◆ Data to examine ◆
--

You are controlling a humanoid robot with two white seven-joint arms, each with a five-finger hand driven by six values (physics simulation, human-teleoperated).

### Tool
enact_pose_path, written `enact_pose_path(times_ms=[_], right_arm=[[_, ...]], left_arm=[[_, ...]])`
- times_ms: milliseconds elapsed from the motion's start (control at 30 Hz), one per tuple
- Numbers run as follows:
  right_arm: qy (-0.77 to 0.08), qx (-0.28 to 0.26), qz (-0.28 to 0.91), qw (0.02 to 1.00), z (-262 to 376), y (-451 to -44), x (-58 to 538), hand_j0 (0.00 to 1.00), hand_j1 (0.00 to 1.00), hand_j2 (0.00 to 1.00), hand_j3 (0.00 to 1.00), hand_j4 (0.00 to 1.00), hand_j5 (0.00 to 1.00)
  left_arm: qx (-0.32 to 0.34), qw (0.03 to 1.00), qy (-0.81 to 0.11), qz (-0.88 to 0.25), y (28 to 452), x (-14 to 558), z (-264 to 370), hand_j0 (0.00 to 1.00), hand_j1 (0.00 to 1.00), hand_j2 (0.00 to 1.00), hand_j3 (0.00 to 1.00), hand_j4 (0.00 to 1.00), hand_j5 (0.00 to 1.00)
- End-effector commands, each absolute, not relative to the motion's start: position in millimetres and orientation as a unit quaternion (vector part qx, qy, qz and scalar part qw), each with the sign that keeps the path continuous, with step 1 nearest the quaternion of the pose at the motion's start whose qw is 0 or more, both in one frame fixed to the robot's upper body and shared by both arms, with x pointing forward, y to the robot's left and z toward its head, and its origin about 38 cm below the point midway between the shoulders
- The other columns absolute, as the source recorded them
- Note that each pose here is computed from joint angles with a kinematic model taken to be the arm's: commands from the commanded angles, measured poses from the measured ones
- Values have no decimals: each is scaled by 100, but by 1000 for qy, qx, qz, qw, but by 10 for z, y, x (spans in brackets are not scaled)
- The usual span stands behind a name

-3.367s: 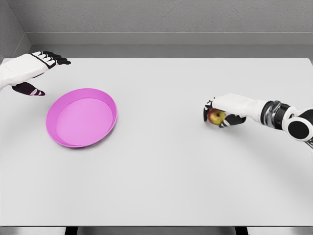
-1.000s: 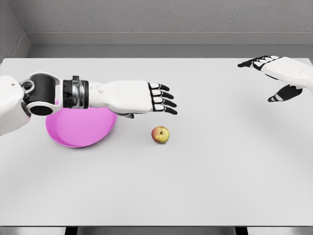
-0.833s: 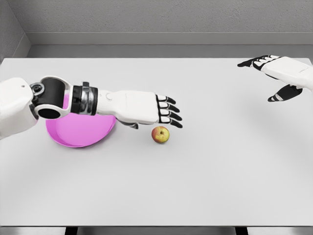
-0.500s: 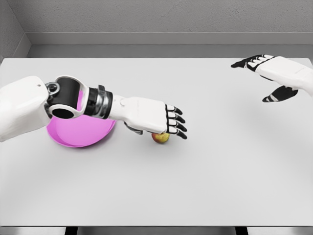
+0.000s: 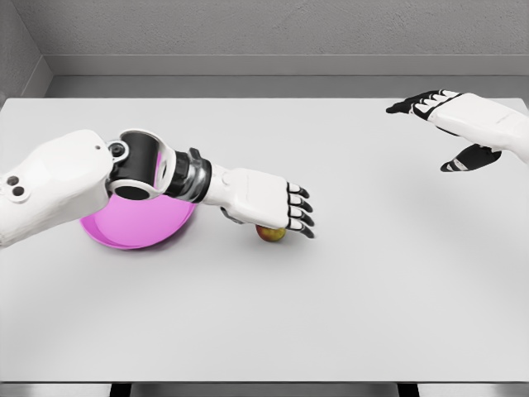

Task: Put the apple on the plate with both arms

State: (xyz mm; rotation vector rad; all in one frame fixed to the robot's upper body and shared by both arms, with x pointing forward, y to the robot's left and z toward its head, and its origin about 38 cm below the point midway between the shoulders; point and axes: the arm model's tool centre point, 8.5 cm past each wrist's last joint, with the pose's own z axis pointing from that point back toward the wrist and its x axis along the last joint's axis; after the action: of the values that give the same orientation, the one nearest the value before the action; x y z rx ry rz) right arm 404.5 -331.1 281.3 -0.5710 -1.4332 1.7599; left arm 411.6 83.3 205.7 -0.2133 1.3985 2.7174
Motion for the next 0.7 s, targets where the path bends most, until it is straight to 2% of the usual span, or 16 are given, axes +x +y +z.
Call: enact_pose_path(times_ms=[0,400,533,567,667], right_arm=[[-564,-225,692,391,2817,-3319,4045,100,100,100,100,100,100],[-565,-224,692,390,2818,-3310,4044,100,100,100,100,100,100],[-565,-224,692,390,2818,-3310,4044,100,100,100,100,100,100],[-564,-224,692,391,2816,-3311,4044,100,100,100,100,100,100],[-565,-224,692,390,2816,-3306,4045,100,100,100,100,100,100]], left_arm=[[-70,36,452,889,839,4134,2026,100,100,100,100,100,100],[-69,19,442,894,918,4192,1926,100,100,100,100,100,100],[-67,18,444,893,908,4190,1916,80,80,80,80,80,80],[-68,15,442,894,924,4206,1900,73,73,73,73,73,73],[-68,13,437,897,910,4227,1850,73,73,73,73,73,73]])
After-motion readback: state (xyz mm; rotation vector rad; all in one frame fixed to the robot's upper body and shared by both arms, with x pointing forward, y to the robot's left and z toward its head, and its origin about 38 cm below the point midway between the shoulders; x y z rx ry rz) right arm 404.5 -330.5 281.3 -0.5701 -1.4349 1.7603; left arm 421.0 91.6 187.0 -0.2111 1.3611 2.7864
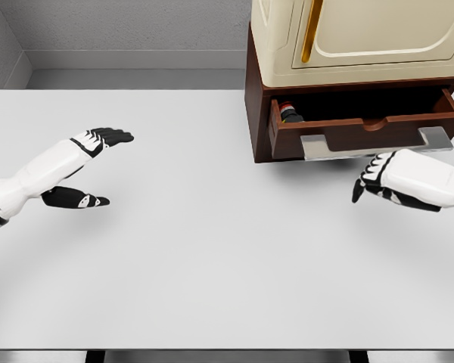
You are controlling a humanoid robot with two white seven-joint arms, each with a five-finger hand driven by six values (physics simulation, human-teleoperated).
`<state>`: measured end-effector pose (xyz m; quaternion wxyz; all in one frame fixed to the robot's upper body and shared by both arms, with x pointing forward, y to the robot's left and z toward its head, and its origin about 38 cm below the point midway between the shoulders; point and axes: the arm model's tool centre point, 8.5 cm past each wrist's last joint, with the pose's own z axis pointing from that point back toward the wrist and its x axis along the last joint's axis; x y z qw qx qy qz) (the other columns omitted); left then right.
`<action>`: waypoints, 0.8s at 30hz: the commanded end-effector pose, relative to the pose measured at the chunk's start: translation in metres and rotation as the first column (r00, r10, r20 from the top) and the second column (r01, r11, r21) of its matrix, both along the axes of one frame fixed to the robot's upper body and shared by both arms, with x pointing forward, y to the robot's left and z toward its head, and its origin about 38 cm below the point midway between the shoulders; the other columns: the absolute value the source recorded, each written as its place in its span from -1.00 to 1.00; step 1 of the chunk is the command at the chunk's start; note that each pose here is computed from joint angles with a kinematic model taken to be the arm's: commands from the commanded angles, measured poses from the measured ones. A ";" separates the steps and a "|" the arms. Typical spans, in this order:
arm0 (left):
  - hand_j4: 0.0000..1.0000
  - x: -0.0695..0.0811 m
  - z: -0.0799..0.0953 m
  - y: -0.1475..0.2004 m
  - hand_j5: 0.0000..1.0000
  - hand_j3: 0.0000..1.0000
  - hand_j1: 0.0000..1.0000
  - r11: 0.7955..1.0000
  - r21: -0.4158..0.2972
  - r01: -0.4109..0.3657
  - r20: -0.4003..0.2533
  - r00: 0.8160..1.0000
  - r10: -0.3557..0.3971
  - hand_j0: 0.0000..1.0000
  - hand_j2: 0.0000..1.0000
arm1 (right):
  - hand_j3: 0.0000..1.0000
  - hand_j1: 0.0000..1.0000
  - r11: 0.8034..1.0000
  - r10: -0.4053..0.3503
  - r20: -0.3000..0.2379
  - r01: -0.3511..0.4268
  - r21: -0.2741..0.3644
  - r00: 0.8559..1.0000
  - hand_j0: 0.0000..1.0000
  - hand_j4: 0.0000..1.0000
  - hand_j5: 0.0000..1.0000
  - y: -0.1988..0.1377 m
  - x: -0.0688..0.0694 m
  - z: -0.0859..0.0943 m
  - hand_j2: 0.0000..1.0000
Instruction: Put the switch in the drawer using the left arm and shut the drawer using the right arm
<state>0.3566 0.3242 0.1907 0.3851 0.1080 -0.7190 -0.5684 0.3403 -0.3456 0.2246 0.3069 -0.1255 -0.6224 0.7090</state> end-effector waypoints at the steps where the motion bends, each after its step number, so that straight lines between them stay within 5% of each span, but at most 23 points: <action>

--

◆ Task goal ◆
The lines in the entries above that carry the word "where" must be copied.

◆ Finished exercise ◆
Motion for the next 0.7 s, targets where the path bends most, until it is straight to 2% of the usual span, or 16 are given, axes +x +y +z.
<state>0.3566 0.3242 0.1907 0.3851 0.1080 -0.7190 -0.5684 0.3403 -0.3456 0.2246 0.3069 -0.1255 -0.6224 0.7090</state> end-effector waypoints at the steps where the motion bends, each after its step number, so that straight lines between them stay within 5% of each span, but at most 23 points: <action>

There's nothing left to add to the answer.